Minions - Part II: When AI Workflows Start Talking to Each Other
Minions - Part II: When AI Workflows Start Talking to Each Other
Mar 5, 2026
Jayanth Krishnaprakash







The Ceiling
After a few weeks of running skills, we hit a wall. Each skill was good at its job. The commit skill formatted messages consistently. The implementation skill enforced TDD. The review skill caught real bugs. Individually, they worked. But they didn't know about each other.
An engineer would plan a feature, implement it, open a PR, and request a review. Four workflows, four conversations, four contexts. The review skill didn't know what the original plan said. The PR description didn't reference the implementation decisions. We had automated islands. We needed them connected.
Composition: Skills That Call Skills
The fix was straightforward: let skills call other skills. The PR review skill doesn't just read the diff. It pulls in automated code review findings from a separate tool. It checks if there's a plan document. It cross-references its own analysis with the external one. Then it presents everything together.
The planning skill doesn't just write a document. It creates tracked issues, sets up the branch, and hands off context to the implementation skill. A senior engineer reviews code the same way. They check it against the original requirements. They remember that similar code broke last month. They carry context between stages. Skills that compose do the same thing.
No stage starts from zero.
Cross-Referencing
One AI analysis is an opinion. Two independent analyses compared against each other is signal. We run automated code review tools alongside our own skill-based analysis. They look at the same PR independently. Then we compare. When both flag the same issue, confidence is high. When they disagree, that's where the interesting findings are.
Sometimes our analysis catches something the tool missed because of domain knowledge. The tool doesn't know that a specific API always returns that field because of an upstream contract. The skill knows, because it learned that three PRs ago. Sometimes the tool catches something our analysis missed. Different heuristics, different perspective. We bucket every finding into three categories:
Both agree | High confidence. Almost always a real issue. |
|---|---|
Only one source flagged it | Needs human judgment. |
Sources contradict | Usually reveals a nuance worth documenting. |
Don't trust any single AI analysis as ground truth. Layer them. Compare them.
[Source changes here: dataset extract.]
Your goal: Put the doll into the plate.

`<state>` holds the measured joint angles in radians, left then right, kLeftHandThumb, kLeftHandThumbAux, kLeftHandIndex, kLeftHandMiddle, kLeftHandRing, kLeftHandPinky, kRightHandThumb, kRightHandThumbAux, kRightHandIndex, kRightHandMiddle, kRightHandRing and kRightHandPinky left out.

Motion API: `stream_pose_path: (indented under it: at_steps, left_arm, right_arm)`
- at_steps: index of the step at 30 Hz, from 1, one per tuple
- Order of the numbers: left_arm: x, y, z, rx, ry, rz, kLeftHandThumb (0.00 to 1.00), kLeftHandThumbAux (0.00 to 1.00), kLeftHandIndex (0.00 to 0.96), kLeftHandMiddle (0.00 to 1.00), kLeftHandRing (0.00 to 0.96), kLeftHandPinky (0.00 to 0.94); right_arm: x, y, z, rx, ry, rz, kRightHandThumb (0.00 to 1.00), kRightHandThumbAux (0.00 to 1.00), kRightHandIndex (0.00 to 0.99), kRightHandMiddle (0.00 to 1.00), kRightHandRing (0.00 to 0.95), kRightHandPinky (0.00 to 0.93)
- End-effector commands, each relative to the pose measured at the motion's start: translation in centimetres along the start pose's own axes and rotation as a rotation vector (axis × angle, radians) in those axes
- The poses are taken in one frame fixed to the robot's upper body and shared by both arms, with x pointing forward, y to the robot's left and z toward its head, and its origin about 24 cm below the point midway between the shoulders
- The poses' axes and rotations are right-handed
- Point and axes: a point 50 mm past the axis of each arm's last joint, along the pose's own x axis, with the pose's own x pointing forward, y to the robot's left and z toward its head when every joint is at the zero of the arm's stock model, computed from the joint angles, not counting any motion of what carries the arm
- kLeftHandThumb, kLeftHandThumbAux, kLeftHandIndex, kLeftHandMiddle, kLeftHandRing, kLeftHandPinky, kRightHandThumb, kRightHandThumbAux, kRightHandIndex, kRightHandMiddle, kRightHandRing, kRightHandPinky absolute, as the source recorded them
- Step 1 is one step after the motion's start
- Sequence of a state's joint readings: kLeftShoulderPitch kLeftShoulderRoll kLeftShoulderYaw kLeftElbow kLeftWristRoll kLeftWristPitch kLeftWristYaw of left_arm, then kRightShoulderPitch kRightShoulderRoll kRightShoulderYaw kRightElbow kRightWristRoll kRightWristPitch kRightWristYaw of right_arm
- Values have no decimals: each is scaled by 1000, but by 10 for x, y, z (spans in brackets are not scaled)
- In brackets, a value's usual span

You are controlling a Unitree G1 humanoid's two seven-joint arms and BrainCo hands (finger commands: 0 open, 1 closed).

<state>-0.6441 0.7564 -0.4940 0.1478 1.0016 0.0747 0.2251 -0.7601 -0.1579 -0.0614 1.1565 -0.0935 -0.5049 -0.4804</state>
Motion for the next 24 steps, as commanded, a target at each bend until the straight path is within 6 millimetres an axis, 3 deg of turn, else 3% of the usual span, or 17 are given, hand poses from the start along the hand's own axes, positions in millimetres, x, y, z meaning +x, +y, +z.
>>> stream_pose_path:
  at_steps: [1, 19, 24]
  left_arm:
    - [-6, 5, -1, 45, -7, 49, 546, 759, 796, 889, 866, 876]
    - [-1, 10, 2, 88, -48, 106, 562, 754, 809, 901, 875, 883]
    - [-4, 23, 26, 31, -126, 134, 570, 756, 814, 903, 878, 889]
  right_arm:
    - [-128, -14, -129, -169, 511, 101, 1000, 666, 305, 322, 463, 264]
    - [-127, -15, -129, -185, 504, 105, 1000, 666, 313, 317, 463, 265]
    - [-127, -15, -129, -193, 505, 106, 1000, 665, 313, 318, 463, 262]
The False Positive Problem
Automated code review tools are noisy. After enough false positives, you start ignoring everything, including the real issues. We had the same problem. The tool would flag something. Our cross-reference would disagree. The reviewer would dismiss it. Next PR, same flag. Same dismissal. So we built a feedback loop.
Every time a finding gets dismissed, the system records the pattern. Not the specific instance. The pattern. "This tool flags X in situation Y, and it's been wrong about it three times across three PRs." Next time that pattern appears, the system annotates it: "This was dismissed before. Here's why." After three dismissals of the same pattern, the system asks: "Want to suppress this?"
The system gets quieter over time, not louder. No one maintains a suppression list manually. If you told a junior engineer "that's not a bug" three times, they'd stop flagging it. Your automated tools should do the same.
Human Approval as Architecture
This lesson cost us the most. Early on, the review skill would analyze a PR and post findings directly to GitHub. Fast. And completely wrong as an approach. The skill posted a comment that was technically correct but contextually wrong. The code was intentionally written that way. The team had agreed on it in a meeting two days prior. The skill didn't know. It posted publicly on a PR the author had already discussed with the team lead.
Trust eroded. "The AI bot doesn't understand our codebase" became a thing people said. The fix wasn't better analysis. It was a gate. Nothing gets posted without human approval. The skill runs its analysis, presents findings to the reviewer privately, and waits. The reviewer edits, removes, or approves. Only then does anything become visible.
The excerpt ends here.